Re: aic7xxx sets CDR offline, how to reset?

From: Doug Ledford (dledford@redhat.com)
Date: Wed Sep 04 2002 - 05:48:06 EST


On Wed, Sep 04, 2002 at 12:37:37PM +0200, Andries Brouwer wrote:
>
> The scsi error recovery has many bad properties, but one is its slowness.

This does not have to be this way. It is a solvable problem.

> Once it gets triggered on a machine with SCSI disks it is common to
> have a dead system for several minutes.

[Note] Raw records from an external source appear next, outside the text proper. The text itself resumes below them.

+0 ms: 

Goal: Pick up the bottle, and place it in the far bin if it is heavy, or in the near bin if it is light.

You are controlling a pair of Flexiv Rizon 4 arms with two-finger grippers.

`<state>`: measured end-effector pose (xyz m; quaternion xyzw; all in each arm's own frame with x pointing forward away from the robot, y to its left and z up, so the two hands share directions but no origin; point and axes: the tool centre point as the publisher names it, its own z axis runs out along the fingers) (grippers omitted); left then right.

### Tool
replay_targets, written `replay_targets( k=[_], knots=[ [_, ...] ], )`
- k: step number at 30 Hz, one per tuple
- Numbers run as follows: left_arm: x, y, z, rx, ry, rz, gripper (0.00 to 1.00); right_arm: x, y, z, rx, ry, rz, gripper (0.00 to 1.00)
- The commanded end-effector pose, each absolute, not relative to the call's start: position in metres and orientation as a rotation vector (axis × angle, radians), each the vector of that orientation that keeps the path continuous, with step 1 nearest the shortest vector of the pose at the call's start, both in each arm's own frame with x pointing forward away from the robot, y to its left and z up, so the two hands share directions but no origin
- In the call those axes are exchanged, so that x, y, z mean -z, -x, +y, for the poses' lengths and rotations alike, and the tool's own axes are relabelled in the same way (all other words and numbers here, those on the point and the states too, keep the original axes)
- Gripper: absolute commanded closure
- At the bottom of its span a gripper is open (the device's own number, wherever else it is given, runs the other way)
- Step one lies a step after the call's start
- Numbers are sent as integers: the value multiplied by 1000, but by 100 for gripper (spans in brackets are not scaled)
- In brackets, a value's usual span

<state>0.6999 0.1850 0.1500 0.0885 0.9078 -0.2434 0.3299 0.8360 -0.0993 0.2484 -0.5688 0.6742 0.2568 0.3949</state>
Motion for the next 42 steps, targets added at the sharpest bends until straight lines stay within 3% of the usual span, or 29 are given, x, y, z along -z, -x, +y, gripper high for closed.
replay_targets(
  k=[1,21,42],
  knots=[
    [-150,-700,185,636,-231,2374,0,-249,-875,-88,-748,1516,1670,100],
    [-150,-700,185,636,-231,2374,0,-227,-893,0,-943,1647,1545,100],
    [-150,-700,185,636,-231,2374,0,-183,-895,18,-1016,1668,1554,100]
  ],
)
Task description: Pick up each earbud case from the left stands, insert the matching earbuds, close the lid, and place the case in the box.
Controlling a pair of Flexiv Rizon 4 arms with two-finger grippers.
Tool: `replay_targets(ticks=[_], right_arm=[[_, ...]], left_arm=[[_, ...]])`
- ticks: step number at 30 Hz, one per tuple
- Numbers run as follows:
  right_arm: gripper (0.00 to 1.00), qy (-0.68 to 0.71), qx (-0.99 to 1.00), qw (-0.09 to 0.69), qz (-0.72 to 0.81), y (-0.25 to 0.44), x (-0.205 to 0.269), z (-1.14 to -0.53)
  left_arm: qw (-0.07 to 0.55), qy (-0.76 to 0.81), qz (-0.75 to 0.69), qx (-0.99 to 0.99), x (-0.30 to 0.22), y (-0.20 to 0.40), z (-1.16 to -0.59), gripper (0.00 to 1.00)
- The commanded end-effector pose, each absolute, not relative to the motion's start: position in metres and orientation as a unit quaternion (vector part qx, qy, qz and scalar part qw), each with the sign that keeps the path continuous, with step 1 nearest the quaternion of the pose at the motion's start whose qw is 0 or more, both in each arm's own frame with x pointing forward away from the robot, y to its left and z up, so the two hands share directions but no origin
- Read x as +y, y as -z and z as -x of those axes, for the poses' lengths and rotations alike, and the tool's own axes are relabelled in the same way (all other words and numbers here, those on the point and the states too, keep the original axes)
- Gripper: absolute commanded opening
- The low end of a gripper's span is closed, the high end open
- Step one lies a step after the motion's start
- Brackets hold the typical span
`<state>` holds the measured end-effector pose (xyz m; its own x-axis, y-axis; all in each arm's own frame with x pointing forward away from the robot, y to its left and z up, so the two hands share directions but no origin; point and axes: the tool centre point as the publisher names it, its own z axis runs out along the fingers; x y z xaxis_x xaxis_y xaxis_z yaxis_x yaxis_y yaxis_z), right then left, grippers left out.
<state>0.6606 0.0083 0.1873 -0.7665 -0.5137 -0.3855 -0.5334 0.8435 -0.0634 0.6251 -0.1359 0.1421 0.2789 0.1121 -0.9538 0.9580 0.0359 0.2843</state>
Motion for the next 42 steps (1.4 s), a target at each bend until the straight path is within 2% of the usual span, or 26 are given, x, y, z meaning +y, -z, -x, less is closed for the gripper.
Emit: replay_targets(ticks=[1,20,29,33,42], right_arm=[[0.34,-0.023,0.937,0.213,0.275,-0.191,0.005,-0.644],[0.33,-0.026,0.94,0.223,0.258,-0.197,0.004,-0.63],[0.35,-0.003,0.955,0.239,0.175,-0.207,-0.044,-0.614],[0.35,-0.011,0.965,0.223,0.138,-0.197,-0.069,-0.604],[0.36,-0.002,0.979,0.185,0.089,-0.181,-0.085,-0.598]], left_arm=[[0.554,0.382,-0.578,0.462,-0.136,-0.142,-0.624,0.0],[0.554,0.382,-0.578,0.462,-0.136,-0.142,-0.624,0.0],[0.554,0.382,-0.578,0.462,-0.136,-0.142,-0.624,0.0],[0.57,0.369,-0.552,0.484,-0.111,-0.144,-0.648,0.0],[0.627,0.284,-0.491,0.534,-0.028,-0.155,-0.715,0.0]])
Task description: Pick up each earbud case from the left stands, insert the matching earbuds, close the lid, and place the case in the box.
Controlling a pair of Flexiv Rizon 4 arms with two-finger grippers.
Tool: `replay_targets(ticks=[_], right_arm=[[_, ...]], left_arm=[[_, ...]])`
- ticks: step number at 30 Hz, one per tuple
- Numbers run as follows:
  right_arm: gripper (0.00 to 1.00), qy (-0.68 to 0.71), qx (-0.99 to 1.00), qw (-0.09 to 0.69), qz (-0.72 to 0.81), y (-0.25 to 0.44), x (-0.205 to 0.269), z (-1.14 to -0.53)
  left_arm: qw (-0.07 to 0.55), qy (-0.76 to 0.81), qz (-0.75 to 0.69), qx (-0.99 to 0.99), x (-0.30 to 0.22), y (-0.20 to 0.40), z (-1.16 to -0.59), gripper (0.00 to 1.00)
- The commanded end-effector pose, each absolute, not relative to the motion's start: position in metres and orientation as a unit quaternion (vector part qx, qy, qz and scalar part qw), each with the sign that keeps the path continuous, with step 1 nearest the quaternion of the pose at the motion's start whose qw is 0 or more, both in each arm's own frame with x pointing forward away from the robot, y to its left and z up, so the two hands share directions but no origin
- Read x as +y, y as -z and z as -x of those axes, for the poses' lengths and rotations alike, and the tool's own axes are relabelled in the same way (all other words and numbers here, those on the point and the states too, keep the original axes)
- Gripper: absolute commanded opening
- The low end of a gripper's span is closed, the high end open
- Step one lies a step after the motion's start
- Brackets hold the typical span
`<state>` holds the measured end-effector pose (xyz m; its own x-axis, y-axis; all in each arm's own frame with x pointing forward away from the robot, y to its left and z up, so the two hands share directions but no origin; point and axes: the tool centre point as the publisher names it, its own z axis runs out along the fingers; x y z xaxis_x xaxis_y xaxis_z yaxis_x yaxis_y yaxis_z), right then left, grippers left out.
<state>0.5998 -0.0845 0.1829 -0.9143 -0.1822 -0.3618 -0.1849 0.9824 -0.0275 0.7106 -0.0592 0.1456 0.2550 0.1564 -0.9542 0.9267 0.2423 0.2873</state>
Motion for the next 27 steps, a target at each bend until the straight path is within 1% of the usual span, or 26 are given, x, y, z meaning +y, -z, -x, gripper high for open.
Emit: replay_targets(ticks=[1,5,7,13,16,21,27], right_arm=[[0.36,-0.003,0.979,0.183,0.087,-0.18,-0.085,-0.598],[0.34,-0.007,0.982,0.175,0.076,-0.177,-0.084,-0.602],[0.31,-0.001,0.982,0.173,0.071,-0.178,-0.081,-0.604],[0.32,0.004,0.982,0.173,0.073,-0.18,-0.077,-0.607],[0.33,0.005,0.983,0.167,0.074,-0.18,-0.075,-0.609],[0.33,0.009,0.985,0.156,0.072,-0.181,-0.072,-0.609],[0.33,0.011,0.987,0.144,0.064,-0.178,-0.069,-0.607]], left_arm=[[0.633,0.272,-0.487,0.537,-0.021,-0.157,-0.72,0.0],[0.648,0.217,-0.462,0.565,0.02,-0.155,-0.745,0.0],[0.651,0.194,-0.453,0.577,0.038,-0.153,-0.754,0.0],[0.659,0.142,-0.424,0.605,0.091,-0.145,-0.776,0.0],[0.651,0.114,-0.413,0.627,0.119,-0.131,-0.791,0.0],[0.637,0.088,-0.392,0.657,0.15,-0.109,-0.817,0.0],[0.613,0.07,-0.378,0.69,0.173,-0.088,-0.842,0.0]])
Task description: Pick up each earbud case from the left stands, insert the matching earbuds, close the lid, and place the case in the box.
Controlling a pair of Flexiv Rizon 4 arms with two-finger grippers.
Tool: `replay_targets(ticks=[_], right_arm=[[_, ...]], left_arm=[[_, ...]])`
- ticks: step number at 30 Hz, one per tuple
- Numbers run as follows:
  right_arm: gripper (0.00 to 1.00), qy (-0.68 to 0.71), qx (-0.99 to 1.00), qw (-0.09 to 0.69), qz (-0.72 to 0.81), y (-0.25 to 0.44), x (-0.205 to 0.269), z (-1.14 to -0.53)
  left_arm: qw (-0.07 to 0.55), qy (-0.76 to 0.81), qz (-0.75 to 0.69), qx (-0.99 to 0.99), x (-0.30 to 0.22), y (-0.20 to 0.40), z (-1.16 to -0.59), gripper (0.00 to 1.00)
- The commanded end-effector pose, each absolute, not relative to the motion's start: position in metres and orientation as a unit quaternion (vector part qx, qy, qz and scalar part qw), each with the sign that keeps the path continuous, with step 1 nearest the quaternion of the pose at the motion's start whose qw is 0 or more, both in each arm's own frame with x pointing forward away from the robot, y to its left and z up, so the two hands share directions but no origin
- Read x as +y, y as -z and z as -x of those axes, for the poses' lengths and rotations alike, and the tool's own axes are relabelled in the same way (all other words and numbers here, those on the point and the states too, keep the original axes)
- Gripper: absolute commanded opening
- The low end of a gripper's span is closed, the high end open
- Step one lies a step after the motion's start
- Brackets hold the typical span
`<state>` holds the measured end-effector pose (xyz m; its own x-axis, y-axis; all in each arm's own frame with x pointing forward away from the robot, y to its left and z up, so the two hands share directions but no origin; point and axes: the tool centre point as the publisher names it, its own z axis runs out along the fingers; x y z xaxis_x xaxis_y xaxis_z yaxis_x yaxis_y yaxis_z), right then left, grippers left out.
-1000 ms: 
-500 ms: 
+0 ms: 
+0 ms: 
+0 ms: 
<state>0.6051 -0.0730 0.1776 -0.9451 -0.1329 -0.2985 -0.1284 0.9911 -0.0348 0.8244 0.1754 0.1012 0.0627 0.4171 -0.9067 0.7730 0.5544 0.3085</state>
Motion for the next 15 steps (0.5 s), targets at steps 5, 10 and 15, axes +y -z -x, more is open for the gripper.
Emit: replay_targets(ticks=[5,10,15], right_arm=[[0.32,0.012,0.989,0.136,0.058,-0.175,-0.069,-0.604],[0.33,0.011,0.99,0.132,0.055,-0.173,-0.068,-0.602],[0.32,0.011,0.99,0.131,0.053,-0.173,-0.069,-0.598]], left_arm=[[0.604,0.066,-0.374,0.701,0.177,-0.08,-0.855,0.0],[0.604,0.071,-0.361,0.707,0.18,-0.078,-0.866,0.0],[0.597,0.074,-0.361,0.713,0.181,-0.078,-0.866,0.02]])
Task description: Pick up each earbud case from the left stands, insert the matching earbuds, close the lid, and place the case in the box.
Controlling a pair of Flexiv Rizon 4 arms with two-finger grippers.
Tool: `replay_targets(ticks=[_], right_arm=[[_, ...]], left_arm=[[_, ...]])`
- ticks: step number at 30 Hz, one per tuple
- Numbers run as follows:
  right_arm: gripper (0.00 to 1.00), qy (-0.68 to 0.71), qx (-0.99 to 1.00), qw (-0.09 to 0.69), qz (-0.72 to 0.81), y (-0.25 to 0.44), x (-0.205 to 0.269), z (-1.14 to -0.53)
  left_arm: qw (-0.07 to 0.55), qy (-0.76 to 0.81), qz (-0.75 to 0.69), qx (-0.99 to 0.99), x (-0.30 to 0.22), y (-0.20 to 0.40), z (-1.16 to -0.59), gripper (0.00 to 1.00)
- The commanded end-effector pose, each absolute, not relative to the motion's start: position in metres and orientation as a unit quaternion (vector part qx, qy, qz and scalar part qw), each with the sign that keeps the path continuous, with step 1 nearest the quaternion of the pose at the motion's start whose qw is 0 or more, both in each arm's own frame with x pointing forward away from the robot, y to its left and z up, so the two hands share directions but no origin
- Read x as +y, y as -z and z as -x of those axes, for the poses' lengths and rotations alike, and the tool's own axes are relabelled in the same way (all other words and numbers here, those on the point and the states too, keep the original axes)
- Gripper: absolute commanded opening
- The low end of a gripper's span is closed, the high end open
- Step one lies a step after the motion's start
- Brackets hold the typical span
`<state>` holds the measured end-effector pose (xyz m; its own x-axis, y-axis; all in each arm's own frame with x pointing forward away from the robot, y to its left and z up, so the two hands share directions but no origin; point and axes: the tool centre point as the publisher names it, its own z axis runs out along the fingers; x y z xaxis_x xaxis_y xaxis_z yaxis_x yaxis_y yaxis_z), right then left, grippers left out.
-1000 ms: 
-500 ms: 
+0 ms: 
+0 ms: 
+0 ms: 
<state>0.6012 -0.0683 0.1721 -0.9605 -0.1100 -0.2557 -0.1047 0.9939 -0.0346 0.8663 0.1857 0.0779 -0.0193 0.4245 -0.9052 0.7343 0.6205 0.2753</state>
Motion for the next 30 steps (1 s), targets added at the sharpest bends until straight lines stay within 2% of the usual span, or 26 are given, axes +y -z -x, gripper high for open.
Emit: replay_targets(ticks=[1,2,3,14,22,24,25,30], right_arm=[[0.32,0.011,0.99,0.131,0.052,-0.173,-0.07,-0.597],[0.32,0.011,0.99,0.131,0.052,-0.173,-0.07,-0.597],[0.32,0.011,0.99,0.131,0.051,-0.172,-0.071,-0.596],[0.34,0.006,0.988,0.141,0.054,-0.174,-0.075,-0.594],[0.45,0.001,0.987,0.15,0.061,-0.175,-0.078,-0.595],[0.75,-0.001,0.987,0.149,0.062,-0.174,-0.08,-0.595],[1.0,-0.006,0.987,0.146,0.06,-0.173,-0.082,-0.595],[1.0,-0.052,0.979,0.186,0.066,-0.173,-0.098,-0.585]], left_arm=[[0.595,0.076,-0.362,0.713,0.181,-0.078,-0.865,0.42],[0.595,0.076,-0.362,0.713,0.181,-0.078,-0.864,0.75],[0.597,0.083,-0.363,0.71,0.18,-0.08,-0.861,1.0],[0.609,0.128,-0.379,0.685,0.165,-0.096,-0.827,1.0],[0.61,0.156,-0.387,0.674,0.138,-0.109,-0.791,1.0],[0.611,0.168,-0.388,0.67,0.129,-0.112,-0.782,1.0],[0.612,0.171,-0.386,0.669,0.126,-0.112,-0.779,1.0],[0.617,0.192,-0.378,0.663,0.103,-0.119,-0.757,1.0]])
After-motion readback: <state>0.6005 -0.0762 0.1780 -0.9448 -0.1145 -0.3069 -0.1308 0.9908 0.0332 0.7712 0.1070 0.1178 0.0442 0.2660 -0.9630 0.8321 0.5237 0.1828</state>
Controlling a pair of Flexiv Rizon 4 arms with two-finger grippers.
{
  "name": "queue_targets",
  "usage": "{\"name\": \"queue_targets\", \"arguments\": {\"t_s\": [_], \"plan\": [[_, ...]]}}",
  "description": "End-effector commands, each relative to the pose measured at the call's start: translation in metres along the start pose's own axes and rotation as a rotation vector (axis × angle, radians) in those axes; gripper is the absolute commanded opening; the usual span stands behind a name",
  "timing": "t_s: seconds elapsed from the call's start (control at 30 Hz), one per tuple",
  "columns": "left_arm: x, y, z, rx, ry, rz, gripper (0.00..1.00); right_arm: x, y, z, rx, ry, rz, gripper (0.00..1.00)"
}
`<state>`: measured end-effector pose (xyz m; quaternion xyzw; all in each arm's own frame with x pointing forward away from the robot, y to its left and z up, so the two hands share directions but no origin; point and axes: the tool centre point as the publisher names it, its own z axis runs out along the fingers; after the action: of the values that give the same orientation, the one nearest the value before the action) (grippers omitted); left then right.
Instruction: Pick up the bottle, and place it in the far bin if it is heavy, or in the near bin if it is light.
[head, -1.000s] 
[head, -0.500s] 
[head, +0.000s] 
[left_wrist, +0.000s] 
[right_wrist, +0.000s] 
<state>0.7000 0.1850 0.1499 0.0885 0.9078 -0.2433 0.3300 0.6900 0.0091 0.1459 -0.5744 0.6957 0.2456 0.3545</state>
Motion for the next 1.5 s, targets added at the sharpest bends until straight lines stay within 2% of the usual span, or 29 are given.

Yes, well, this too is solvable. It, in fact, reminds me that one of the
things I think needs added to the scsi host settings is a default timeout
value for typical devices. Something like adding a default_timeout value
to each Scsi_Device struct and allowing the scsi driver to modify the
value during the slave_attach() call. Then we can put the default timeout
on non-intelligent controllers to something sane while things like
MegaRAID controllers can keep their sky high timeout values.

> I have not yet met a situation
> in which rebooting was not preferable above scsi error recovery,
> especially since the attempt to recover often fails.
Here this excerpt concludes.